Court Opinion

ID: 9450863
Source: CourtListenerOpinion
Date Created: 2023-08-04 16:59:49.109697+00
Date Added: 2024-06-11T17:32:28.939065
License: Public Domain

On Petition for Rehearing
Before BIGGS, Chief Judge, and Mc-LAUGHLIN, KALODNER, STALEY, GANEY, SMITH and FREEDMAN, Circuit Judges.
PER CURIAM.
Rachel v. State of Georgia, 342 F.2d 336 (5 Cir. 1965), petition for certiorari filed 33 U.S.L. Week 3376 (5/15/65), was cited in our opinion in this case because there a claim was stated which was properly removable under Section 1443(1). In Rachel the petitioners were allegedly engaged in activities specifically protected by the 1964 Civil Rights Act and so within a law providing for equal civil rights under the removal statute. People of State of New York v. Galamison, 2 Cir., 342 F.2d 255, 268, cert. den. 380 U.S. 977, 85 S.Ct. 1342, 14 L.Ed.2d 272 (1965); see also Peacock v. City of Greenwood, Mississippi, 5 Cir. 1965, 347 F.2d 679.

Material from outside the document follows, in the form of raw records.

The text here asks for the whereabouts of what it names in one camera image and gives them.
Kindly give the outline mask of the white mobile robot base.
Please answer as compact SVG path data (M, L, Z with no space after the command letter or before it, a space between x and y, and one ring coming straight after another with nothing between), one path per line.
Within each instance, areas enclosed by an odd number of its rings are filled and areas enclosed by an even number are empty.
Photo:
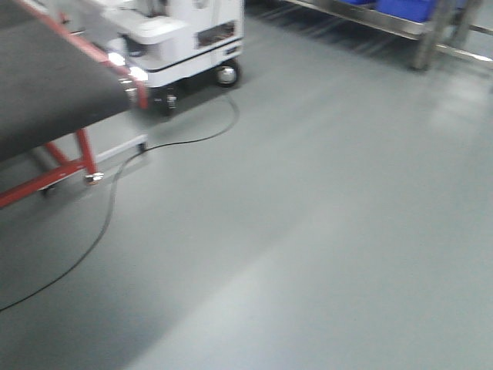
M240 81L244 10L243 1L121 1L102 18L118 35L109 46L169 116L186 79L208 72L223 88Z

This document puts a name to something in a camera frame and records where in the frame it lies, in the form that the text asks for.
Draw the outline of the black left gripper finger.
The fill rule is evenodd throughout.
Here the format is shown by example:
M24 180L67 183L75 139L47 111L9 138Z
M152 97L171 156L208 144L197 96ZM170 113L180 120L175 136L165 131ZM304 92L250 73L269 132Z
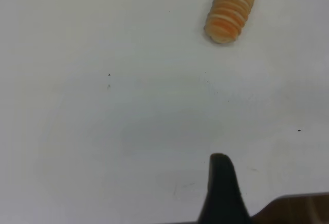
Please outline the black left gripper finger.
M251 223L230 158L210 156L208 190L197 223Z

In the appeals before us appellants assert that the First Amendment, protecting freedom of speech, is a law covering equal civil rights. They therefore contend that prosecutions resulting from their alleged exercise of that Constitutional guarantee are . removable under Section 1443. Galamison does soundly hold removal in these circumstances is improper under Section 1443 *825(2). Galamison also plainly and rightly states that removal sought on the basis of freedom of speech is not within the “ * * * laws providing for ‘equal’ civil rights to which § 1443 is confined. * * * Congress thus recognized the existence of a special body of laws providing for 'equal rights distinguishable from the universal protections of the Constitution. It was these equal rights laws, which had been referred to in the removal section as enacted in 1866 and were carried forward into the Revised Statutes, that furnished a basis for removal.” Galamison, supra, 342 F.2d pp. 266-268. Nothing now presented on behalf of appellants validly controverts this. See also Peacock v. City of Greenwood, Mississippi, supra.
On the question involved Galamison stands strong and straight as before. The effect if any of Dombrowski v. Pfister, 380 U.S. 479, 85 S.Ct. 1116, 14 L.Ed. 2d 22 (1965) on Douglas v. City of Jeannette, 319 U.S. 157, 63 S.Ct. 877, 87 L. Ed. 1324 (1943) is here irrelevant.
The petition for rehearing is without merit and will be denied.